文帝による文帝批判

他日又從容言曰「顧我亦有所不取于漢文帝者三。殺薄昭。幸訒通。慎夫人衣不曳地、集上書囊為帳帷。以為漢文儉而無法、舅后之家、但當養育以恩而不當假借以權、既觸罪法、又不得不害矣。」
(『三国志』巻二、文帝紀注引『魏書』)

魏の文帝曹丕は「ワイは漢の文帝の業績の中でも取り上げないことが三つある。外戚の薄昭を殺した事。訒通を寵愛したこと。寵姫慎夫人の衣が地面を引きずらない短さだったり、文書を入れる袋を集めて帳として再利用していたりしたことだ」と言ったのだとか。




度を越した倹約、しみったれた事はやらんぞ、ということだろうか。良くも悪くも曹丕らしい感じがある。





ところで、他の事については分かるのだが、最後の「集上書囊為帳帷」って『史記』『漢書』の文帝の本紀にあったかな、と首をひねったのだが、どうやらそれ以外のところで言われていたことのようだ。




時天下侈靡趨末、百姓多離農畝。
上從容問(東方)朔「吾欲化民、豈有道乎?」
朔對曰「堯舜禹湯文武成康上古之事、經歴數千載、尚難言也、臣不敢陳。願近述孝文皇帝之時、當世耆老皆聞見之。貴為天子、富有四海、身衣弋綈、足履革舄、以韋帯劍、莞蒲為席、兵木無刃、衣縕無文、集上書囊以為殿帷。以道徳為麗、以仁義為準。於是天下望風成俗、昭然化之。今陛下以城中為小、圖起建章、左鳳闕、右神明、號稱千門萬戸。木土衣綺繡、狗馬被繢罽。宮人簪瑇瑁、垂珠璣。設戲車、教馳逐、飾文采、樷珍怪。撞萬石之鐘、撃雷霆之鼓、作俳優、舞鄭女。上為淫侈如此、而欲使民獨不奢侈失農、事之難者也。陛下誠能用臣朔之計、推甲乙之帳燔之於四通之衢、卻走馬示不復用、則堯舜之隆宜可與比治矣。易曰『正其本、萬事理。失之豪氂、差以千里。』願陛下留意察之。」
(『漢書』巻六十五、東方朔伝)

東方朔が漢の武帝に対して文帝の倹約を褒め称えて武帝の建築癖や贅沢を抑えるべしと唱える中で、「文帝は文書を入れる袋を集めて帳として再利用していました」と言っている。
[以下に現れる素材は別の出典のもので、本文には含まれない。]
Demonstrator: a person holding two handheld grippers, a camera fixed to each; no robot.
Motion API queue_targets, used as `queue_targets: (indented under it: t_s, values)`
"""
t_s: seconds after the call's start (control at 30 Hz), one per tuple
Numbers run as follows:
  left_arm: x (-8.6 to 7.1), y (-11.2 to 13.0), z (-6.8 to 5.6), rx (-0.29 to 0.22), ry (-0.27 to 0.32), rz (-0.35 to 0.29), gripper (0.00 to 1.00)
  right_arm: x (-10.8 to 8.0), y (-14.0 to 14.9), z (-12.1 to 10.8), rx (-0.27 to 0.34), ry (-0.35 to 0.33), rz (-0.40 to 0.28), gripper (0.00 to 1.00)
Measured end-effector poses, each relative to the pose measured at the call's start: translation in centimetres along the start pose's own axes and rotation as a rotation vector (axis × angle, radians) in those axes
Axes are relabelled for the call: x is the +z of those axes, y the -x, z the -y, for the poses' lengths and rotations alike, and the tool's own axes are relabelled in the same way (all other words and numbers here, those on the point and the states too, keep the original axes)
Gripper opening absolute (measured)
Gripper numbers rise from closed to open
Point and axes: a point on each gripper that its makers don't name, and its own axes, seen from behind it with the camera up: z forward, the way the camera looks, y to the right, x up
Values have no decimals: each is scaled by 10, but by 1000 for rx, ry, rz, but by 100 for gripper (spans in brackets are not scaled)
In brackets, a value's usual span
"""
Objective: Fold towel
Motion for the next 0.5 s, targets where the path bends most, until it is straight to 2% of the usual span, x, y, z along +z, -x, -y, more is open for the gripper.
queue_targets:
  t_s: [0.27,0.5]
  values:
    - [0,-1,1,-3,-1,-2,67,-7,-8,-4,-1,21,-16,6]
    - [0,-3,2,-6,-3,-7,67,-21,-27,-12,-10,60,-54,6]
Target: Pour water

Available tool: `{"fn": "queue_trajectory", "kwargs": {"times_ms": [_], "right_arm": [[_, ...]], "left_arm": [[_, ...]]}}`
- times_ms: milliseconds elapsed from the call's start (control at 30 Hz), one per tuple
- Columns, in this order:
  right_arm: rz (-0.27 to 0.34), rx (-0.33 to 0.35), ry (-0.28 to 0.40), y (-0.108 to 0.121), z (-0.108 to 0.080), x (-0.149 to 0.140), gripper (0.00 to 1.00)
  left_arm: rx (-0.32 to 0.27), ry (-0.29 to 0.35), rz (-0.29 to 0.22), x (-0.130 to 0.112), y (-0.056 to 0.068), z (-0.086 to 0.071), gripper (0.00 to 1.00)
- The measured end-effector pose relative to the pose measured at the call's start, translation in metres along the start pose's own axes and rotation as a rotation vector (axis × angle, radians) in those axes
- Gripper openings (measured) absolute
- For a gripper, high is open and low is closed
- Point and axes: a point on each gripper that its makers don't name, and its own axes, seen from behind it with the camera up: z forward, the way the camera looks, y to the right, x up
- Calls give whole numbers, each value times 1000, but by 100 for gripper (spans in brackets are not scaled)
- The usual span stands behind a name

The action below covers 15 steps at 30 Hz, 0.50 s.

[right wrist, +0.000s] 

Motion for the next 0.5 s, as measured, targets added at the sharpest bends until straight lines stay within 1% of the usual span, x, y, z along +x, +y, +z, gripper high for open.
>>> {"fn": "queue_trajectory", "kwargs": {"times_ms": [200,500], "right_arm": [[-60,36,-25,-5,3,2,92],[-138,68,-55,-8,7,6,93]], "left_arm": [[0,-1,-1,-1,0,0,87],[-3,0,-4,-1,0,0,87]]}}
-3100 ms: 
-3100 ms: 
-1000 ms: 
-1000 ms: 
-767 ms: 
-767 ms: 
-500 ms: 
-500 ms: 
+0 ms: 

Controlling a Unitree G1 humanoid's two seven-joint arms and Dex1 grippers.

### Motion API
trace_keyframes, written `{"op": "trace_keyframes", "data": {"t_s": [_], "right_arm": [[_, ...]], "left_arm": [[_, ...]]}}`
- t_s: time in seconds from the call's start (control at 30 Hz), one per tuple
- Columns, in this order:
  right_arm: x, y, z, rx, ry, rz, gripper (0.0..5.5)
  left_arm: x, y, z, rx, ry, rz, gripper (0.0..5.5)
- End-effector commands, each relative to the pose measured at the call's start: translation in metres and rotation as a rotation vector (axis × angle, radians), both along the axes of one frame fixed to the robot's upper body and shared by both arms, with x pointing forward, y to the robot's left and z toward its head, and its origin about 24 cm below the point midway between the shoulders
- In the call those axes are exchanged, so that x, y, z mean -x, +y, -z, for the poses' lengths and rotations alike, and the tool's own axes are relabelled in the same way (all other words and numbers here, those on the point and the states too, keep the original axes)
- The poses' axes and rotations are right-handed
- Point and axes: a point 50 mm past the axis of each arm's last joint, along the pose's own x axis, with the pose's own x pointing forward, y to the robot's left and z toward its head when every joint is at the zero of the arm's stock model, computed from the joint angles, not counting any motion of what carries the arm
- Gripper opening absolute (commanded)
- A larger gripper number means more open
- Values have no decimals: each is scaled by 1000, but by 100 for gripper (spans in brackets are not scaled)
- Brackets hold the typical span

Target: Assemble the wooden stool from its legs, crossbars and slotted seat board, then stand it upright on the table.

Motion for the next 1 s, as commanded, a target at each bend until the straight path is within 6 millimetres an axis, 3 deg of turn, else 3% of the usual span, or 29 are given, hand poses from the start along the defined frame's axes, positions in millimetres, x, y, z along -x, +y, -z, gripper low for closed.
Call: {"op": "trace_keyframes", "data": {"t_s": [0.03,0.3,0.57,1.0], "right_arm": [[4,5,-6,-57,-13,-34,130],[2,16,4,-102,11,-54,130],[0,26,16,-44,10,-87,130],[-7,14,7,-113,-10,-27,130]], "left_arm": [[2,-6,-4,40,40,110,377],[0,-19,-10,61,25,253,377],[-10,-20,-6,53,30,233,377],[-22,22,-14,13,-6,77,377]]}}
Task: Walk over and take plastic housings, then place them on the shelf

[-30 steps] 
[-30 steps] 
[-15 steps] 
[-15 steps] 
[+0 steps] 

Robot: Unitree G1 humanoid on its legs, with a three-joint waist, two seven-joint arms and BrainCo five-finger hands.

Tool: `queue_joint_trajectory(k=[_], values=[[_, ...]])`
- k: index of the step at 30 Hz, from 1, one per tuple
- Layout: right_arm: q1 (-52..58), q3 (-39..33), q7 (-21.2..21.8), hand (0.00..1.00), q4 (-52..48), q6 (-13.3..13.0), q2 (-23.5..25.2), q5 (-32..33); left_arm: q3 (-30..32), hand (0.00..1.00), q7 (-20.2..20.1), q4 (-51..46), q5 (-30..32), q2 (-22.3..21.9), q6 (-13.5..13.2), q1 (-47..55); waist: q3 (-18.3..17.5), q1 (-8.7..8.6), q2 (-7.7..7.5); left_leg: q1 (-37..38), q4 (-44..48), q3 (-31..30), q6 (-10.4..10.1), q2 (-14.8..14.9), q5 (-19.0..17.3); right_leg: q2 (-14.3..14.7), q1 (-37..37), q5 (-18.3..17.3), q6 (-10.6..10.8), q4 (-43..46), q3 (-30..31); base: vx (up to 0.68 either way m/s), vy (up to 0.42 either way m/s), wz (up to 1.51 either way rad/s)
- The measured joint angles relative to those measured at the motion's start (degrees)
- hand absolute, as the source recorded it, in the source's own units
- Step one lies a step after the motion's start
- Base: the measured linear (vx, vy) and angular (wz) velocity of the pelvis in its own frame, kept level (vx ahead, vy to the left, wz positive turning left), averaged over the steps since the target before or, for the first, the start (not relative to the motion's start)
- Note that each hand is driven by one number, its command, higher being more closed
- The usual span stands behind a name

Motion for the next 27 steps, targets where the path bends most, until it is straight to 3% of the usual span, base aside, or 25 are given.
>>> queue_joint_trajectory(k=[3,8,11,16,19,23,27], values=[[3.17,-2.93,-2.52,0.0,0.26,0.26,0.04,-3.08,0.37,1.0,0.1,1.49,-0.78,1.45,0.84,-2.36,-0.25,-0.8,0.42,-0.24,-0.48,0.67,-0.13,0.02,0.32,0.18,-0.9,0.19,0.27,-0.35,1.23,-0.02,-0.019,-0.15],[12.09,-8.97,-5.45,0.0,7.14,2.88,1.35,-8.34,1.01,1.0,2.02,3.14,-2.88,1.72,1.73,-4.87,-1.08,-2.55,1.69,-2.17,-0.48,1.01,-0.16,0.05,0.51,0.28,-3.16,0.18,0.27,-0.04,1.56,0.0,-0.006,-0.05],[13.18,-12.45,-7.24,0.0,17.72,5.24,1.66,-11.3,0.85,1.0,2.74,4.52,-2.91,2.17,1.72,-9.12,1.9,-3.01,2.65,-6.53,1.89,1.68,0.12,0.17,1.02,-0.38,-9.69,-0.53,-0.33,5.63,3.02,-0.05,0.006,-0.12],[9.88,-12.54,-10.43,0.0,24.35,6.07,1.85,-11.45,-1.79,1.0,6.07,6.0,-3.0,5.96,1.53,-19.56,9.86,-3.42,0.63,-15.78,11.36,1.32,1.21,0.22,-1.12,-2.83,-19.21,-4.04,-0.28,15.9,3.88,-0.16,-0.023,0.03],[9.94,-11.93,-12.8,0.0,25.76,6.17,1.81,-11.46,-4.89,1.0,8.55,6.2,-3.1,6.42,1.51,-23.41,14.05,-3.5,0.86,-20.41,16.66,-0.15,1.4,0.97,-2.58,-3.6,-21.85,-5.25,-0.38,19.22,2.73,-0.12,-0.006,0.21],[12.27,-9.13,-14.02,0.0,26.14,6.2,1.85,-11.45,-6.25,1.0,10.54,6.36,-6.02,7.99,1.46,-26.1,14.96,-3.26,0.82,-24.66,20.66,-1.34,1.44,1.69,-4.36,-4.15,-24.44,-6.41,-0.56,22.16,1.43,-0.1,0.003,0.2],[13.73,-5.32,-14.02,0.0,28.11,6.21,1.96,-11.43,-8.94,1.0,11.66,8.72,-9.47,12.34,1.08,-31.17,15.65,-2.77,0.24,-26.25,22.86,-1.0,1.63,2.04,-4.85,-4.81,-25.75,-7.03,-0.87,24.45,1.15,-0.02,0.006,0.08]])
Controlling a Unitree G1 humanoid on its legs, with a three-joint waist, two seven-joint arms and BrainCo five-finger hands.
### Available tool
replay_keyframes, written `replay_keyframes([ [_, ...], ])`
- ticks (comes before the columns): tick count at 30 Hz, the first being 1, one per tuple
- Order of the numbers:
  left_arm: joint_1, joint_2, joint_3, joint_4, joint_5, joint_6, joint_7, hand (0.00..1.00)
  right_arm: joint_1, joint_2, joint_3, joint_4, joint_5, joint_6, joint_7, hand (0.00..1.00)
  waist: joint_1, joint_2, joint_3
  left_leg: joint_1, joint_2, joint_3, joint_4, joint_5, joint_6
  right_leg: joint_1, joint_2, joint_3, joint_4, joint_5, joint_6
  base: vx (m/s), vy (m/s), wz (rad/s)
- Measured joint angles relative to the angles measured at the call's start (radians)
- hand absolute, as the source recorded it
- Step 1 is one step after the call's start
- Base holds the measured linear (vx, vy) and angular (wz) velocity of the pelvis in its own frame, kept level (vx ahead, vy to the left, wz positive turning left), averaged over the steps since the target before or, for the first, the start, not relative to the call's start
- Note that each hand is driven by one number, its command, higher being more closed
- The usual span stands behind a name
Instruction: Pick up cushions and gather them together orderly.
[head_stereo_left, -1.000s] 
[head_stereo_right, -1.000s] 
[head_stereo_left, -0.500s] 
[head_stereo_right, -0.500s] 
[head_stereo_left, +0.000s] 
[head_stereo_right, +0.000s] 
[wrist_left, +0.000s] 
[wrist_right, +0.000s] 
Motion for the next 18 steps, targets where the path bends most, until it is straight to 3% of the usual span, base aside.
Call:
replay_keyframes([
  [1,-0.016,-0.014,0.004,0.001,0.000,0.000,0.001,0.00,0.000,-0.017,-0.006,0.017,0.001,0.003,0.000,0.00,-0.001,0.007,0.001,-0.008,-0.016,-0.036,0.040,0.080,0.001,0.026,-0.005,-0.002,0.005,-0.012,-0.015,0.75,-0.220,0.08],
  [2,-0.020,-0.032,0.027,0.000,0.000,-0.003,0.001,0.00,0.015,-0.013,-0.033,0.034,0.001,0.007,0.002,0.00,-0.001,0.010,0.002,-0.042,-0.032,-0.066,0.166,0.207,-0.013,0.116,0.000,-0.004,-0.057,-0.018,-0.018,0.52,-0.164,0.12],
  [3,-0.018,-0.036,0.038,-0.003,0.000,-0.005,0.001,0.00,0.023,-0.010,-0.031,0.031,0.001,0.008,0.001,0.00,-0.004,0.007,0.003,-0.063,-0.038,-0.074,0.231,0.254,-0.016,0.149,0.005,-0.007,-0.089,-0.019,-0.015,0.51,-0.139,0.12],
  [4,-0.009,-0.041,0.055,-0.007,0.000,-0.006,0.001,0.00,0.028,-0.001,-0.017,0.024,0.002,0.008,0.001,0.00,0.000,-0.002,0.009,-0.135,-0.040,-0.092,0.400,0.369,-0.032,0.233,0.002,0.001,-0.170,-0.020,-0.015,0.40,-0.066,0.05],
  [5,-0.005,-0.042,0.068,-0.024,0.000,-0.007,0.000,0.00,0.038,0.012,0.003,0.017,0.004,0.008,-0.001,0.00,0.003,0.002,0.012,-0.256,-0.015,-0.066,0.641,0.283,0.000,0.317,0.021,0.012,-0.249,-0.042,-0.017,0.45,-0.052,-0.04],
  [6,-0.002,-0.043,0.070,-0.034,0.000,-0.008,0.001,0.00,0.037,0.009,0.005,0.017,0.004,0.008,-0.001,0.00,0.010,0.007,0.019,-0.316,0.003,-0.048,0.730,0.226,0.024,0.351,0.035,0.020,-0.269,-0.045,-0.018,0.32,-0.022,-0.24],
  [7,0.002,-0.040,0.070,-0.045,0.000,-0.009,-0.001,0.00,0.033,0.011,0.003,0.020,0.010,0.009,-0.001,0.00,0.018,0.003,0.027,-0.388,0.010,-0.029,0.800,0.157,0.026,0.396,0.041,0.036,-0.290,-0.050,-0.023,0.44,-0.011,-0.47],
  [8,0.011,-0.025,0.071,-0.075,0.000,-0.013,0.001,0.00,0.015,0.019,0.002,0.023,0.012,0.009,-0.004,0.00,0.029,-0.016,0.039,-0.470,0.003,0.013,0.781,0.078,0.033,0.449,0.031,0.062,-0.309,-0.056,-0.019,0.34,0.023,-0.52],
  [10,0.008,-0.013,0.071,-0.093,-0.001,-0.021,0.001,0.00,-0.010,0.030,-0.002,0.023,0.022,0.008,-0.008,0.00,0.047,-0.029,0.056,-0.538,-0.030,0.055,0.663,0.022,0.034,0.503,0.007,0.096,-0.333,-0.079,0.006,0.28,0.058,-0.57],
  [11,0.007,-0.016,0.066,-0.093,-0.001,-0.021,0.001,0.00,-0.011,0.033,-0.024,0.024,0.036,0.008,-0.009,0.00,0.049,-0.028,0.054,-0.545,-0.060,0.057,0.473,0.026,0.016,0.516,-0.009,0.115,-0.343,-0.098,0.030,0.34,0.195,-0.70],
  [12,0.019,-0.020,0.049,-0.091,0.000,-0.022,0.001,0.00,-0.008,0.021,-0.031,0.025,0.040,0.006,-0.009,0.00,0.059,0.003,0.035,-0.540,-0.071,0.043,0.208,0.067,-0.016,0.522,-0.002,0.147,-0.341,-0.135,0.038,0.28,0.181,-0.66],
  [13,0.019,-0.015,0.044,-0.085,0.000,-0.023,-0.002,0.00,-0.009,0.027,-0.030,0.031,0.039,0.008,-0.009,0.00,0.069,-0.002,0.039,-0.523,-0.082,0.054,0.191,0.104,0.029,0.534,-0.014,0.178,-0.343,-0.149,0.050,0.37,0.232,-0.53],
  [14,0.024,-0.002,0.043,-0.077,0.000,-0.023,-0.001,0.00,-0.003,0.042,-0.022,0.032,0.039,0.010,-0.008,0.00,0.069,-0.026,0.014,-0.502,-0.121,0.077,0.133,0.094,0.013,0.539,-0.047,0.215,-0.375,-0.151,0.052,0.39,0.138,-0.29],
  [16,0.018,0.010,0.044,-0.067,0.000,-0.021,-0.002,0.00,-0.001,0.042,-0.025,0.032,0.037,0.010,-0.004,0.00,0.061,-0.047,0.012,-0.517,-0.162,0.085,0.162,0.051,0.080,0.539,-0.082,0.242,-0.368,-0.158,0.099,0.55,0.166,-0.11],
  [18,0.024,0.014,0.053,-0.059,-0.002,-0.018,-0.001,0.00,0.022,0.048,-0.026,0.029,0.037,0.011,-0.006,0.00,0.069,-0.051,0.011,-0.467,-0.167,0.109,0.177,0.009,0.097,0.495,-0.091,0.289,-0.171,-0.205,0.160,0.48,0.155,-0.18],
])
これが曹丕の話のオリジナルなのか、東方朔の時点で良く知られていた文帝の倹約話だったのかは知らないが、きっとこれは「全盛期の文帝伝説」の一つなのだろう(というか、風俗通先生こと応劭が記す当時の文帝伝説の中にあるが、劉向及び応劭曰く真実ではないのだという)。